Inspiration // Miho Kajioka

© Miho Kajioka
© Miho Kajioka

© Miho Kajioka

© Miho Kajioka

© Miho Kajioka
© Miho Kajioka
© Miho Kajioka



"as it is" statement:

For many years I didn’t pursue my work as an artist, but tragedy returned me to it. 

After studying fine art in the U.S. and Canada, I arrived back in my native Japan and began a career in journalism. It was Japan’s 2011 earthquake and tsunami that reconnected me to photography. Two months after the disaster, while reporting in the coastal city of Kamaishi, where over 800 people died, I found roses blooming beside a blasted building. That mixture of grace and ruin made me think of a Japanese poem: 

In the spring, cherry blossoms, 
In the summer the cuckoo, 
In autumn the moon, and in 
Winter the snow, clear, cold. 

Written by the Zen monk Dogen, the poem describes the fleeting, fragile beauty of the changing seasons. The roses I saw in Kamaishi bloomed simply because it was spring. That beautiful and uncomplicated statement, made by roses in the midst of ruin, impressed me, and returned me to photography. 

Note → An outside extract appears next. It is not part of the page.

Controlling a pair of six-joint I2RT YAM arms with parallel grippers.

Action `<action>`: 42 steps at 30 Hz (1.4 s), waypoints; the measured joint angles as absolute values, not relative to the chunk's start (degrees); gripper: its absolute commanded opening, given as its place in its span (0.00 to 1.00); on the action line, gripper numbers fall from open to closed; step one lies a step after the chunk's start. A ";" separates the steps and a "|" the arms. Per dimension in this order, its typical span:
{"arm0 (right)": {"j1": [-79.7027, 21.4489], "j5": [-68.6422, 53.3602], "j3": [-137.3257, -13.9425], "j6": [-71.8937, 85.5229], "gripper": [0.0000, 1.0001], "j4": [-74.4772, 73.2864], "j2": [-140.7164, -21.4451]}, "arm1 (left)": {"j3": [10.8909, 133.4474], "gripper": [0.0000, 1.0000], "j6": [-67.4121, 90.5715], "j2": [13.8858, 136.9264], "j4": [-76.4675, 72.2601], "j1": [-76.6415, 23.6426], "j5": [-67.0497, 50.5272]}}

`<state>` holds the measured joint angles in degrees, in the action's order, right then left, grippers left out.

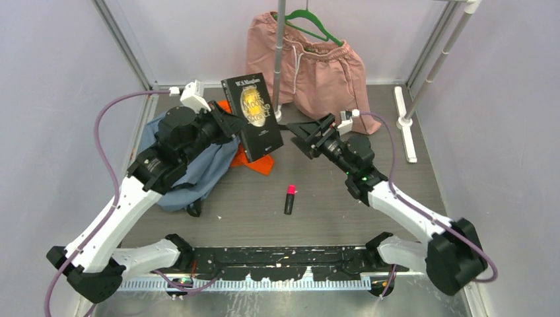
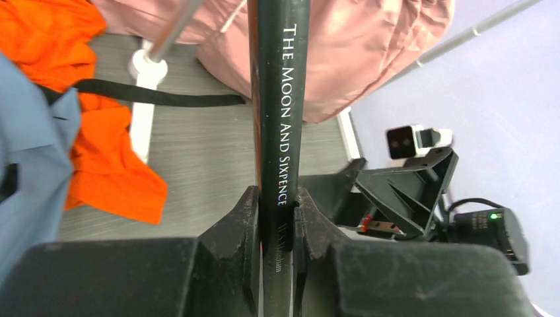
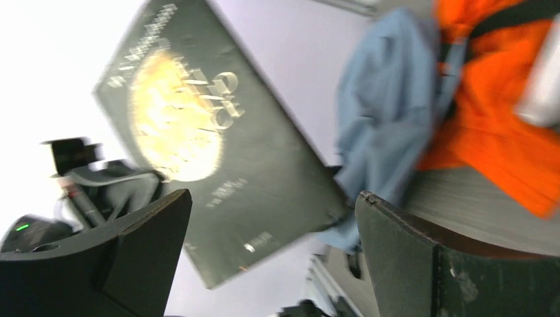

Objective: Pack the student bag
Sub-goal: Pick up the book from the center of the board.

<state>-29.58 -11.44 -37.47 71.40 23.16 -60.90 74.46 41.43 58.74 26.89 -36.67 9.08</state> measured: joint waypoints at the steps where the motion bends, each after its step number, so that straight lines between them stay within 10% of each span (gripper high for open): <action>1: -30.13 -12.19 -37.28 73.21 1.00 28.53 -62.96 | 74.02 0.00 43.09 59.46 25.67 -36.38 7.66; 11: -33.69 -13.54 -35.03 82.26 1.00 59.42 -71.61 | 70.96 0.00 52.73 60.42 17.02 -33.34 2.35; 23: -34.94 -1.87 -33.80 74.19 1.00 38.92 -55.68 | 71.20 0.00 53.58 57.21 16.49 -33.34 5.41; 35: -36.91 -9.65 -34.39 78.26 1.00 51.57 -70.67 | 71.31 0.00 55.20 57.30 12.64 -33.34 3.18; 42: -37.04 -11.88 -37.17 79.72 0.81 62.06 -74.65 | 69.91 0.00 56.88 57.34 8.60 -33.34 1.45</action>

The photos I am presenting here, “as it is,” span my adulthood, including pictures I took while living abroad, as well as scenes I captured in Japan after the disaster. I snapped the horizontal shot of a girl walking along the sea in Fukushima, 60 km from the nuclear plant, a year after the accident. The two almost indistinguishable photographs of a girl swinging were taken within seconds of each other, and together they show the passage of time. The little pictures of a flower, or a running boy, are scenes from daily life, as it is. 

These fragments of my life, from various periods and against changing backdrops, are not so different from each other, and the differences that remain aren't important. Happiness, sadness, beauty and tragedy only exist in our minds. Things are just as they are. 

If you look closely, you'll see that underlying truth in the empty spaces I leave in my work. Blank space is fundamental to Japanese aesthetics. I remember in San Francisco I had an art teacher who dressed like a cowboy. “You have unfinished space—fill it with paint!” he’d tell me. “There’s no need,” I’d answer. “This is complete.”